Hardiness zone: 6-10

Barbados Cherry (Malpighia glabra)

Barbados Cherry
© Pam Penick
A dense, attractive shrub reaching 4-10 feet tall, that can be pruned into shape like a small tree. A dwarf variety, ‘Nana’, is also available. Clusters of pink flowers bloom on and off from spring through fall, and then red fruits appear.
Hardiness zone: 8b-10

Chile Pequin (Capsicum annuum)

Chile Pequin
© Pam Penick
Also called Bird Pepper for its appeal to our feathered friends. It can grow 2-4 feet tall in sun to dappled shade, and in late summer produces showy, round, bright-red peppers the size of a pencil eraser. The peppers are edible for humans too - if you can handle the heat.
Hardiness zone: 8-10

Coralberry (Symphoricarpos orbiculatus)

Deciduous, low-growing shrub with clusters of magenta berries fall through winter. Grows 2-4 feet tall and twice as wide. Its spreading habit makes it a good ground cover where it has plenty of room to ramble and naturalize. Can grow in sun or shade and needs medium water.
Hardiness zone: 2-7

Evergreen Sumac (Rhus virens)

Evergreen Sumac
© Pam Penick
A handsome, evergreen tree that grows to 8-12 feet. Clusters of fuzzy, red-orange fruits appear in early fall. Prefers sun to dappled shade. Very drought tolerant.
Hardiness zone: 8-10

Texas Lantana (Lantana horrida or Lantana urticoides)

Attracts butterflies with abundant orange-and-yellow flowers from late spring to fall. Blue-black berries appear as flowers fade. Grows 3-6 feet tall and flowers best in full sun. Watch out for prickly stems when pruning.
Hardiness zone: 8-10

Pigeonberry (Rivina humilis)

An upright, spreading groundcover, 12 to 18 inches tall. Dainty stems of pale-pink flowers produce clusters of red berries, and flowers and berries are often held simultaneously. Thrives in moist but well-drained soil in part shade.
Hardiness zone: 7-10

Possumhaw Holly (Ilex decidua)

Possumhaw Holly
Unusual for a holly, possumhaw is deciduous. When leaves drop in winter, the bright-red berries of female trees sparkle against bare branches. Cedar waxwings and robins devour them during late-winter migrations. Prefers full sun to part shade. 8-12 feet tall and wide.
Hardiness zone: 5-9

Rusty Blackhaw (Viburnum rufidulum)

An attractive small tree growing to 18 feet, with nearly black fruits dangling amid reddening leaves in fall. Prefers sun to part shade.
Hardiness zone: 5-9

Southern Wax Myrtle (Morella cerifera)

This evergreen small tree makes a good naturalistic hedge. Small glaucous berries appear in winter on female plants. Prefers sun to part shade and needs regular water. 8-12 feet tall.
Hardiness zone: 7-10

Turk’s Cap (Malvaviscus arboreus var. drummondii)

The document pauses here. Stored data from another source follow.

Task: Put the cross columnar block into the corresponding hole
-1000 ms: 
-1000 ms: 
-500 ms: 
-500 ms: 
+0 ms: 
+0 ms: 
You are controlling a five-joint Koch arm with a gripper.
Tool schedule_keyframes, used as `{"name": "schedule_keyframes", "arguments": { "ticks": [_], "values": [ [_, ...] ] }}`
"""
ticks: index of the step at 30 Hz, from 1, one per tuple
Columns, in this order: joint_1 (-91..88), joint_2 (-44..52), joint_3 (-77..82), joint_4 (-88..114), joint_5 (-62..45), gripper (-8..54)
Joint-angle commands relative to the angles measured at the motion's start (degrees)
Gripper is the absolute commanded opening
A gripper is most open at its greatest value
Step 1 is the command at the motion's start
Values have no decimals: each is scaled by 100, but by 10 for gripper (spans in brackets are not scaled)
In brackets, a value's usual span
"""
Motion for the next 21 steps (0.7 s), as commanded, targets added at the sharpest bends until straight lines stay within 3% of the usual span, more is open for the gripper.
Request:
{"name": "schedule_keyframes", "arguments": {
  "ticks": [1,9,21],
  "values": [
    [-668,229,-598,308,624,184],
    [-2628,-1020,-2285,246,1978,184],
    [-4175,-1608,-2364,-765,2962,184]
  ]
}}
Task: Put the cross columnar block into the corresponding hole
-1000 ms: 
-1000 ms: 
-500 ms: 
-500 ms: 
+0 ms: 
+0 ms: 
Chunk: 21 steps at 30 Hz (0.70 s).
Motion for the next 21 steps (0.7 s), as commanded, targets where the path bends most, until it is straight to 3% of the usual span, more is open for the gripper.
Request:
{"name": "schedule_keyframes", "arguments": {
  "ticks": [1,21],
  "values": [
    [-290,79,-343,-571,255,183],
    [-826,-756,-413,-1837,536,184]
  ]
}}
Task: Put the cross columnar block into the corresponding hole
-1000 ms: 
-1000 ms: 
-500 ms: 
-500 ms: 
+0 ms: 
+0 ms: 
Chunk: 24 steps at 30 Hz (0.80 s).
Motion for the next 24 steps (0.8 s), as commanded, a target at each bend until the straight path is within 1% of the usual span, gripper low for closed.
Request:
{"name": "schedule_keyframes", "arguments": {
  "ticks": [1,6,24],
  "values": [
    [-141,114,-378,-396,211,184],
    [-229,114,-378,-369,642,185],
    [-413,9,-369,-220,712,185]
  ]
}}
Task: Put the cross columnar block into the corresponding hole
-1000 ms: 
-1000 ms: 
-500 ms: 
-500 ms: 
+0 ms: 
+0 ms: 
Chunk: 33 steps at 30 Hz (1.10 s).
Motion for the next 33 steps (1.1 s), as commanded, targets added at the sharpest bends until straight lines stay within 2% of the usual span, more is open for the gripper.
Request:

Spiraling, bright-red flowers on this spreading, deciduous shrub attract hummingbirds in summer. Dark-red fruits appear in fall. Prefers part sun to shade and grows 3-6 feet tall and equally as wide. Cultivars with pink or white flowers are also available.
Hardiness zone: 7b-10

Virginia Creeper (Parthenocissus quinquefolia)

A high-climbing or ground-covering vine with deciduous leaves that turn bright shades of red in autumn. Blue berries appear late summer through winter. Best for masonry, not wood or painted surfaces. Prefers sun to part shade.
Hardiness zone: 3-9

Yaupon Holly (Ilex vomitoria)

Evergreen understory tree with small leaves and red berries that appear in autumn on female plants. Prefers sun to part shade and grows 12-25 feet tall.